Our operations must be carried out in accordance with the terms of permits, licenses, operating agreements, annual work programs and

budgets. Fines, penalties, or enforcement actions may be imposed and a permit or license may be suspended or terminated if a permit

or license holder, or party to a related agreement, fails to comply with its obligations under such permit, license or agreement, or fails

to make timely payments of levies and taxes for the licensed activity, or fails to provide the required geological information or meet

other reporting requirements. It may from time to time be difficult to ascertain whether we have complied with obligations under

permits or licenses as the extent of such obligations may be unclear or ambiguous and regulatory authorities in jurisdictions in which

we do business, or in which we may do business in the future, may not be forthcoming with confirmatory statements that work

obligations have been fulfilled, which can lead to further operational uncertainty.

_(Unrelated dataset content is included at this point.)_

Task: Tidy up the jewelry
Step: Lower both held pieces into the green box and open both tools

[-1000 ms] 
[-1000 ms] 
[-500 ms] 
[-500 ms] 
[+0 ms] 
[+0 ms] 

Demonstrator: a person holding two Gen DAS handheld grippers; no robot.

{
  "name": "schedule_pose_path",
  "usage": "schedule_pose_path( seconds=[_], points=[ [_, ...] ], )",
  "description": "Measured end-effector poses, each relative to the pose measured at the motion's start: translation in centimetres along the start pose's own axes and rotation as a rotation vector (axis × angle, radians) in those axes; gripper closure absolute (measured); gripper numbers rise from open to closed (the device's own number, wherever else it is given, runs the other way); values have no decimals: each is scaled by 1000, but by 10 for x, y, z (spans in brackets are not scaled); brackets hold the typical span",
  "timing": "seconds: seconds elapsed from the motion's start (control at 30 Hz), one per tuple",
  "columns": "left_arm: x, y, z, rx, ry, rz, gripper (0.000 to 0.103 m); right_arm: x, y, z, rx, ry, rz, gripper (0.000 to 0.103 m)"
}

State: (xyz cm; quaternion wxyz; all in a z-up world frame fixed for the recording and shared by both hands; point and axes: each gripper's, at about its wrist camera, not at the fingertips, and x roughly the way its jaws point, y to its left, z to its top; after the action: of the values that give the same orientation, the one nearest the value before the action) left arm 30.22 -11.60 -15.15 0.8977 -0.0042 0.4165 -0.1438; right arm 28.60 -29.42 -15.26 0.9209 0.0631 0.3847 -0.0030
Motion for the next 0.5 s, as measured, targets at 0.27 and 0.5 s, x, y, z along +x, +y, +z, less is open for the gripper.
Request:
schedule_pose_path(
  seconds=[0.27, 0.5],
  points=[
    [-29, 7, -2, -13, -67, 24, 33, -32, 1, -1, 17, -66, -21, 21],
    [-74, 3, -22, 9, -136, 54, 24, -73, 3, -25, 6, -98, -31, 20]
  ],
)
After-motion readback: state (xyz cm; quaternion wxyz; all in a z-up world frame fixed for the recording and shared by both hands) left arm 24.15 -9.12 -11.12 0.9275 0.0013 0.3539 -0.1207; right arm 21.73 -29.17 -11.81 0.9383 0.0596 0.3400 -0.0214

In addition, we and our commercial partners, as applicable, have obligations to operate assets in accordance with specific requirements

under certain licenses and related agreements, field development agreements, laws and regulations. If we or our partners were to fail to

satisfy such obligations with respect to a specific field, the license or related agreements for that field may be suspended, revoked or

terminated. Although we have in the past acquired and may in the future acquire shale assets, a significant source of our natural gas

and crude oil remains conventional wells. In some instances, these conventional wells are located on the same property as

unconventional wells that produce shale oil and gas. In these cases, the rights to access the shale layers of the property will typically

be conditioned on the ongoing productivity of conventional wells on the property. Furthermore, the shale rights may be owned by a

third party, and in such instances, we will enter into a joint use agreement with the third party. This joint use agreement may stipulate

that in consideration for permission to operate the conventional wells, we are to use reasonable efforts to maintain production so that the

third party retains the shale licenses. If we fail to maintain production in the conventional wells, under the joint use agreement, we may

be liable to the third party for replacing the lost land rights. The relevant authorities are typically authorized to, and do from time to time,

inspect to verify compliance by us or our commercial partners, as applicable, with relevant laws and the licenses or the agreements

pursuant to which we conduct our business. There can be no assurance that the views of the relevant government agencies regarding the

development of the fields that we operate or the compliance with the terms of the licenses pursuant to which we conduct such operations

will coincide with our views, which might lead to disagreements that may not be resolved.

The suspension, revocation, withdrawal or termination of any of the permits, licenses or related agreements pursuant to which we may

conduct business, as well as any delays in the continuous development of or production at our fields caused by the issues detailed

above could materially and adversely affect our business, results of operations, financial condition, cash flows or prospects. In

addition, failure to comply with the obligations under the permits, licenses or agreements pursuant to which we conduct business,

whether inadvertent or otherwise, may lead to fines, penalties, restrictions, enforcement actions brought by governmental authorities,

withdrawal of licenses and termination of related agreements.

We do not insure against certain risks and our insurance coverage may not be adequate for covering losses arising from

potential operational hazards and unforeseen interruptions.

We insure our operations in accordance with industry practice and plan to continue to insure the risks we consider appropriate for our

needs and circumstances. However, we may elect not to have insurance for certain risks, due to the high premium costs associated

with insuring those risks or for various other reasons, including an assessment in some cases that the risks are remote.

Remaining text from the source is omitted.